Data extracts:
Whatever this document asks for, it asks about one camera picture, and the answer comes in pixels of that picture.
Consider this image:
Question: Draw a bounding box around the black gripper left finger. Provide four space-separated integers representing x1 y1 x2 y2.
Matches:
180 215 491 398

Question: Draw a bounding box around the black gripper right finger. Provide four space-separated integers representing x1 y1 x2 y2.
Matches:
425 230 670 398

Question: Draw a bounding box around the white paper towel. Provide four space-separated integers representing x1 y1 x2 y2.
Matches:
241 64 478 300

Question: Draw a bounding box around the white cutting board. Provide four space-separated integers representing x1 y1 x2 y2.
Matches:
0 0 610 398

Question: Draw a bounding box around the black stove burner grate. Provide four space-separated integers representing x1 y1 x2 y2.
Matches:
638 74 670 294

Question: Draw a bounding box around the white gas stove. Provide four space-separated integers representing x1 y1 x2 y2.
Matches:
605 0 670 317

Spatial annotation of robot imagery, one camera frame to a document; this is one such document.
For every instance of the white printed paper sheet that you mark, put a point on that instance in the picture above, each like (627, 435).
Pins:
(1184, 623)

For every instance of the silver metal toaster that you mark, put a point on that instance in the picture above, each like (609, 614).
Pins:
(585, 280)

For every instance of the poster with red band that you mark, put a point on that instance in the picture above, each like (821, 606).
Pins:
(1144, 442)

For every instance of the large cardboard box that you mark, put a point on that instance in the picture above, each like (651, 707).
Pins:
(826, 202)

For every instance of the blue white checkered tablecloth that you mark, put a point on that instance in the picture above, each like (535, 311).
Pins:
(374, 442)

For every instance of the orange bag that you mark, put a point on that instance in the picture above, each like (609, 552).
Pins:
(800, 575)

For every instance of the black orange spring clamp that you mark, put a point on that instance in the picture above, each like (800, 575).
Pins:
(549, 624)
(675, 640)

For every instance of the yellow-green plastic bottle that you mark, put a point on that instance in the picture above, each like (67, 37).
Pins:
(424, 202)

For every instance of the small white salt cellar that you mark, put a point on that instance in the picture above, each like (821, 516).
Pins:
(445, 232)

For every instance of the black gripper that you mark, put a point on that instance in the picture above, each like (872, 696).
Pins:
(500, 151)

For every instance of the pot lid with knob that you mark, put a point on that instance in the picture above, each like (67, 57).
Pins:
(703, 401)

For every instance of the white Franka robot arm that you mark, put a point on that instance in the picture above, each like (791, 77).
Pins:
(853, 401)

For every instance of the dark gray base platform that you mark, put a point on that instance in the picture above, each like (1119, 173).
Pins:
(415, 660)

Task goal: What is needed here is an exact copy of all the entries.

Answer to this task:
Whatever this document asks for, it asks about one camera picture, and the answer comes in pixels of that picture.
Consider this image:
Question: Draw a bounding box around the black gripper left finger. Provide four space-separated integers representing x1 y1 x2 y2.
Matches:
180 215 491 398

Question: Draw a bounding box around the black gripper right finger. Provide four space-separated integers representing x1 y1 x2 y2.
Matches:
425 230 670 398

Question: Draw a bounding box around the white paper towel. Provide four space-separated integers representing x1 y1 x2 y2.
Matches:
241 64 478 300

Question: Draw a bounding box around the white cutting board. Provide four space-separated integers representing x1 y1 x2 y2.
Matches:
0 0 610 398

Question: Draw a bounding box around the black stove burner grate. Provide four space-separated integers representing x1 y1 x2 y2.
Matches:
638 74 670 294

Question: Draw a bounding box around the white gas stove. Provide four space-separated integers representing x1 y1 x2 y2.
Matches:
605 0 670 317

Spatial annotation of robot imagery, one camera frame to a document; this is one such document.
For every instance of the white printed paper sheet that you mark, put a point on that instance in the picture above, each like (627, 435).
Pins:
(1184, 623)

For every instance of the silver metal toaster that you mark, put a point on that instance in the picture above, each like (609, 614).
Pins:
(585, 280)

For every instance of the poster with red band that you mark, put a point on that instance in the picture above, each like (821, 606).
Pins:
(1144, 442)

For every instance of the large cardboard box that you mark, put a point on that instance in the picture above, each like (651, 707).
Pins:
(826, 202)

For every instance of the blue white checkered tablecloth that you mark, put a point on that instance in the picture above, each like (535, 311).
Pins:
(374, 442)

For every instance of the orange bag that you mark, put a point on that instance in the picture above, each like (609, 552).
Pins:
(800, 575)

For every instance of the black orange spring clamp that you mark, put a point on that instance in the picture above, each like (800, 575).
Pins:
(549, 624)
(675, 640)

For every instance of the yellow-green plastic bottle that you mark, put a point on that instance in the picture above, each like (67, 37).
Pins:
(424, 202)

For every instance of the small white salt cellar that you mark, put a point on that instance in the picture above, each like (821, 516).
Pins:
(445, 232)

For every instance of the black gripper that you mark, put a point on that instance in the picture above, each like (872, 696).
Pins:
(500, 151)

For every instance of the pot lid with knob that you mark, put a point on that instance in the picture above, each like (67, 57).
Pins:
(703, 401)

For every instance of the white Franka robot arm that you mark, put a point on that instance in the picture above, each like (791, 77).
Pins:
(853, 401)

For every instance of the dark gray base platform that you mark, put a point on that instance in the picture above, each like (1119, 173).
Pins:
(415, 660)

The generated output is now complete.